Tricia Farley-Bouvier is an American state legislator serving in the Massachusetts House of Representatives, representing the 2nd Berkshire district, serving all of the city of Pittsfield. She serves as House Chair of the Joint Committee on Advanced information technology, the Internet and Cybersecurity (AITIC) in the 193rd legislative session.

==Early life and education==
Farley-Bouvier is from Pittsfield, and attended Pittsfield High School before receiving a bachelor's degree in special and elementary education from Salve Regina University and a master's degree in education from the University of Connecticut.

==Career==
Farley-Bouvier served as a Pittsfield City Councilor from 2004 to 2008, was elected for the first time to the Massachusetts House of Representatives via special election in 2011 and has served since then.

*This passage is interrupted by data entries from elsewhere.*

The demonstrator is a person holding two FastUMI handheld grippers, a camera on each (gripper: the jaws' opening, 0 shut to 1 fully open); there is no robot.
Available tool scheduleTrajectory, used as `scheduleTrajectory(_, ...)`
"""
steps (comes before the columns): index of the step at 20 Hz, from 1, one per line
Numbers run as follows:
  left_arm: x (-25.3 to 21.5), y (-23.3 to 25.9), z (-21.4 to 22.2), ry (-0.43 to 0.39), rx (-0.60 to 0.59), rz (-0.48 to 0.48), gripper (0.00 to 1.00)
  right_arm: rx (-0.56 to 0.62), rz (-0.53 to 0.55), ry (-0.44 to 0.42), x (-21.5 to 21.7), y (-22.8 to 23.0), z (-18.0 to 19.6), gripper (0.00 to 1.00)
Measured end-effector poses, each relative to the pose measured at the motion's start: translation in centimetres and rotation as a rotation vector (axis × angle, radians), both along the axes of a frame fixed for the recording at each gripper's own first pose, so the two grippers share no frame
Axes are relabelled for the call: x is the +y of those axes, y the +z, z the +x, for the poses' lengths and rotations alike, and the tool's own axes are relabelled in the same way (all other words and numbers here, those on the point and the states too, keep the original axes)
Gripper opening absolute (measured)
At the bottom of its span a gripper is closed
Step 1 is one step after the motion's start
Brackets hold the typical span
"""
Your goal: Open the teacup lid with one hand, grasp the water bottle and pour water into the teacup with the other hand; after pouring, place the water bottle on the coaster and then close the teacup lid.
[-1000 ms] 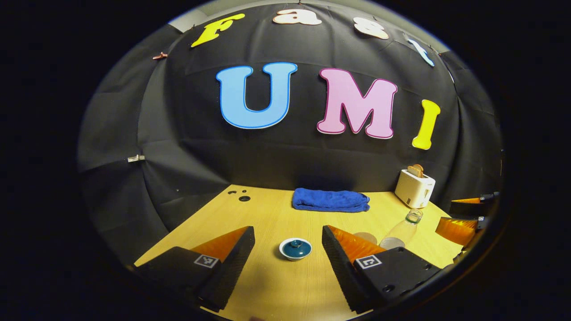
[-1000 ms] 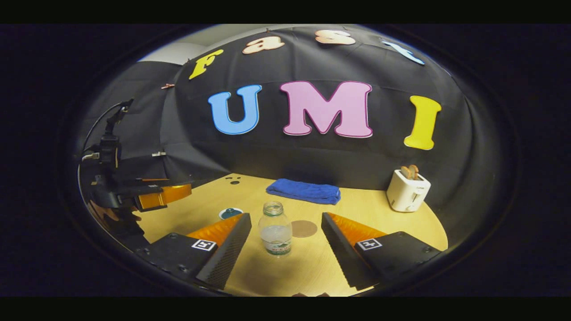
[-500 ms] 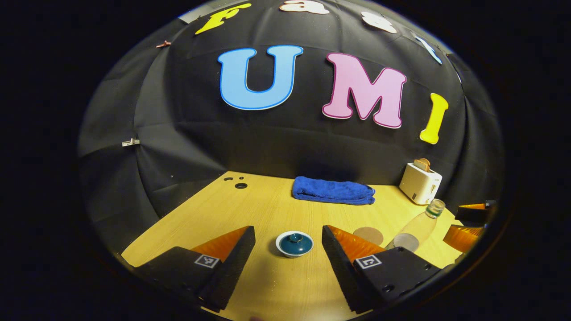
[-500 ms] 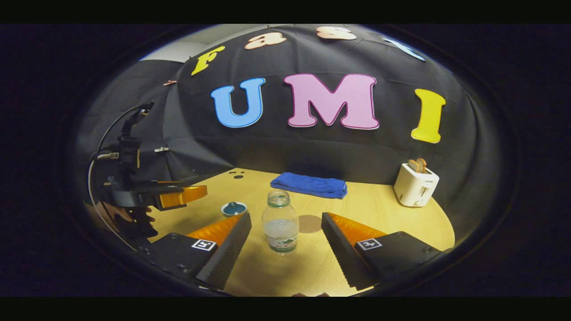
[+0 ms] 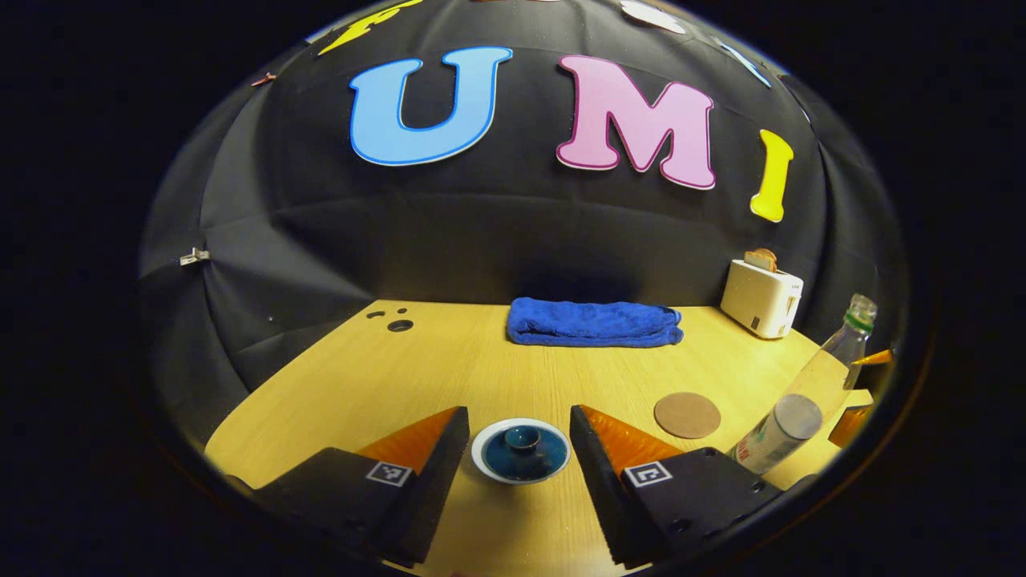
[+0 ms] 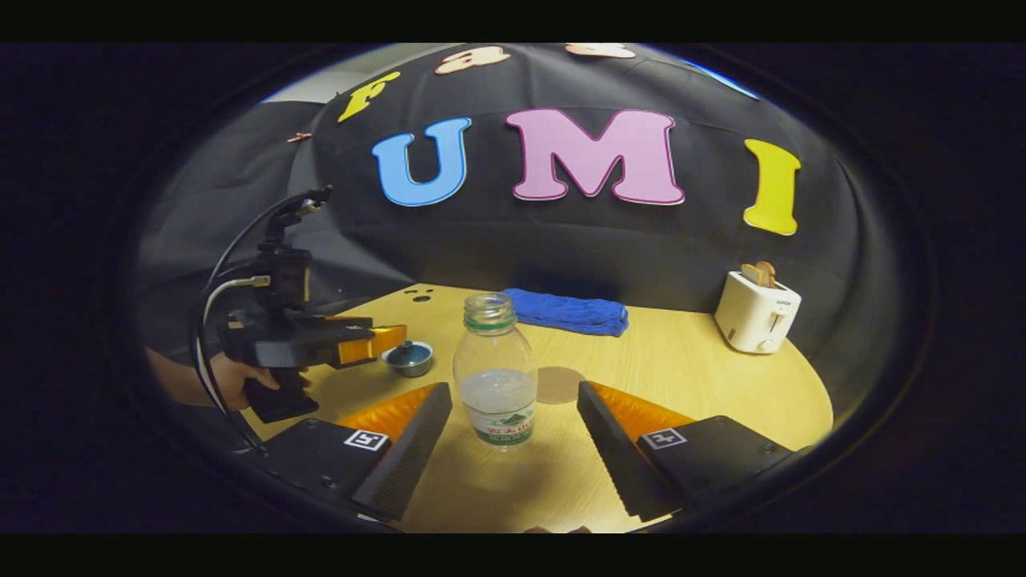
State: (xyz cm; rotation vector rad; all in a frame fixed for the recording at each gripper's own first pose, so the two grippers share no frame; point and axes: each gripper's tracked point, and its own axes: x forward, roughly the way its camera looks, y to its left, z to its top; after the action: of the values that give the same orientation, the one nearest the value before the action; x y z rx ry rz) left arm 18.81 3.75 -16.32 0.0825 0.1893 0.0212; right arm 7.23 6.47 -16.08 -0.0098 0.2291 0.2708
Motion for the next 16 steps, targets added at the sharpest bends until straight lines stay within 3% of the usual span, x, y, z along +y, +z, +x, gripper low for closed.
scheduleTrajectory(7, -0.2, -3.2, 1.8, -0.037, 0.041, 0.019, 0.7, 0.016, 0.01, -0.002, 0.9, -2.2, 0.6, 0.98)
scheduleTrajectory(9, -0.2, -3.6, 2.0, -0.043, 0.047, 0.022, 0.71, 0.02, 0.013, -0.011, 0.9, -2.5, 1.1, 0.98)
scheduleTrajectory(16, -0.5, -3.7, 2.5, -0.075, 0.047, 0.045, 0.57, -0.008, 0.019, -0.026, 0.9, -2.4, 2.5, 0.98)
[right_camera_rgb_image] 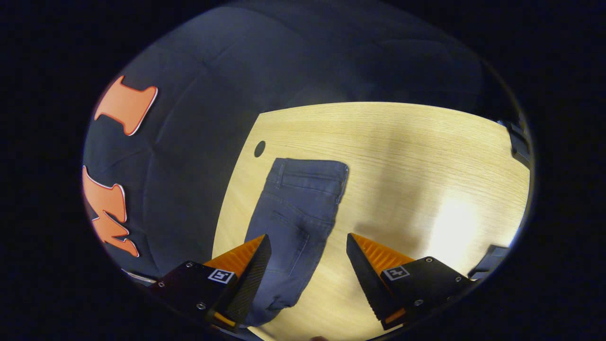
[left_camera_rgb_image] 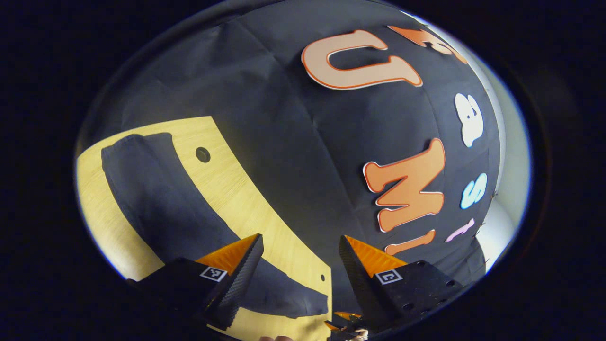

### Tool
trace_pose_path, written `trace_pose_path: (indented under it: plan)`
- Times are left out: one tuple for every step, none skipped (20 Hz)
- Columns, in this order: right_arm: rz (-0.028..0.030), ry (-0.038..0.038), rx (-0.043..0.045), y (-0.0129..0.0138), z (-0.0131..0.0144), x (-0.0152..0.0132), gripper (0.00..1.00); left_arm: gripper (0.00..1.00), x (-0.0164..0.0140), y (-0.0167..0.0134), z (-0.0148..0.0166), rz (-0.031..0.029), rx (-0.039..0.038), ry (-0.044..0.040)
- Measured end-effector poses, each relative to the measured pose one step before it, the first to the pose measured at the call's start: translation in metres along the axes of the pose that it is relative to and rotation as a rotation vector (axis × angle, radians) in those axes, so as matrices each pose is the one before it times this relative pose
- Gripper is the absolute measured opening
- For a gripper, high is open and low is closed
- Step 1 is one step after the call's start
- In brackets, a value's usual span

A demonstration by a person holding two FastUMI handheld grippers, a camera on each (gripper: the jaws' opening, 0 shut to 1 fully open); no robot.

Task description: Grasp the waist and the cuffs of the jeans and fold them to make the two legs overlap; first hold the waist and fold one-third of the jeans toward the cuffs, then hold the cuffs and fold the remaining one-third in the same direction to finish folding.

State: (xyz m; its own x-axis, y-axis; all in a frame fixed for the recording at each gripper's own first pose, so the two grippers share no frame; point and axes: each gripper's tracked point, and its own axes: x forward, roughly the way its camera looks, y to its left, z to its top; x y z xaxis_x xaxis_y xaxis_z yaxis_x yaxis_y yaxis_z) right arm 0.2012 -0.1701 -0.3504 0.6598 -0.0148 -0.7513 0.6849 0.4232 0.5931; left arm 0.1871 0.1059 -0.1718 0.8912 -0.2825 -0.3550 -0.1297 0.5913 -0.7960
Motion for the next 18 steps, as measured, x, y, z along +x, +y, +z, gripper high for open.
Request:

== House of Representatives ==

=== Tenure ===
Since her election in 2011, Representative Farley-Bouvier has worked on a number of legislative priorities covering early education, child welfare, K-12 school funding, West-East Rail, and more. Farley-Bouvier is a member of 3 legislative caucus - the House Progressive Caucus, the Gateway Cities Caucus, and the Massachusetts Caucus of Women Legislators.

==== Legislation ====
Farley-Bouvier was the lead sponsor of the following pieces of legislation that were signed into law:

- H.841, An Act relative to prescription eye drops, signed into law on Jan. 13, 2017
- H.3456, An Act relative to work and family mobility, signed into law via veto override on June 9, 2022
- H.212, An Act establishing a foster parents' Bill of Rights, signed into law on Jan. 4, 2023

=== Committee Assignments ===
In the 193rd legislative session, Farley-Bouvier was appointed by Speaker Mariano as the House Chair of the Joint Committee on Advanced Information Technology, the Internet and Cybersecurity (AITIC). The AITIC committee covers matters of data privacy, artificial intelligence, cybersecurity, technology modernization and digitization in government, digital equity, and more.

=== Elections ===

==== 2011 Special Election ====
Farley-Bouvier was first elected to the House of Representatives in a special election taking place on October 18, 2011 that was held when former Representative Speranzo departed from the seat due to appointment as the Clerk Magistrate by then Governor Patrick. Farley-Bouvier earned the endorsement from the Berkshire Eagle during the election cycle. Farley-Bouvier defeated Republican Mark Jester, Green Rainbow Party Member Mark Miller, and Enrolled Pam Malumphy.

==== 2016 Election ====
Farley-Bouvier faced primary challenger Mike Bloomberg, a fellow Pittsfield Democrat who shares the name of his cousin, former New York City Mayor Michael Bloomberg. Farley-Bouvier defeated Bloomberg in the primary election.

In the general election, Farley-Bouvier faced unenrolled candidate Christopher Connell, and defeated Connell in the election.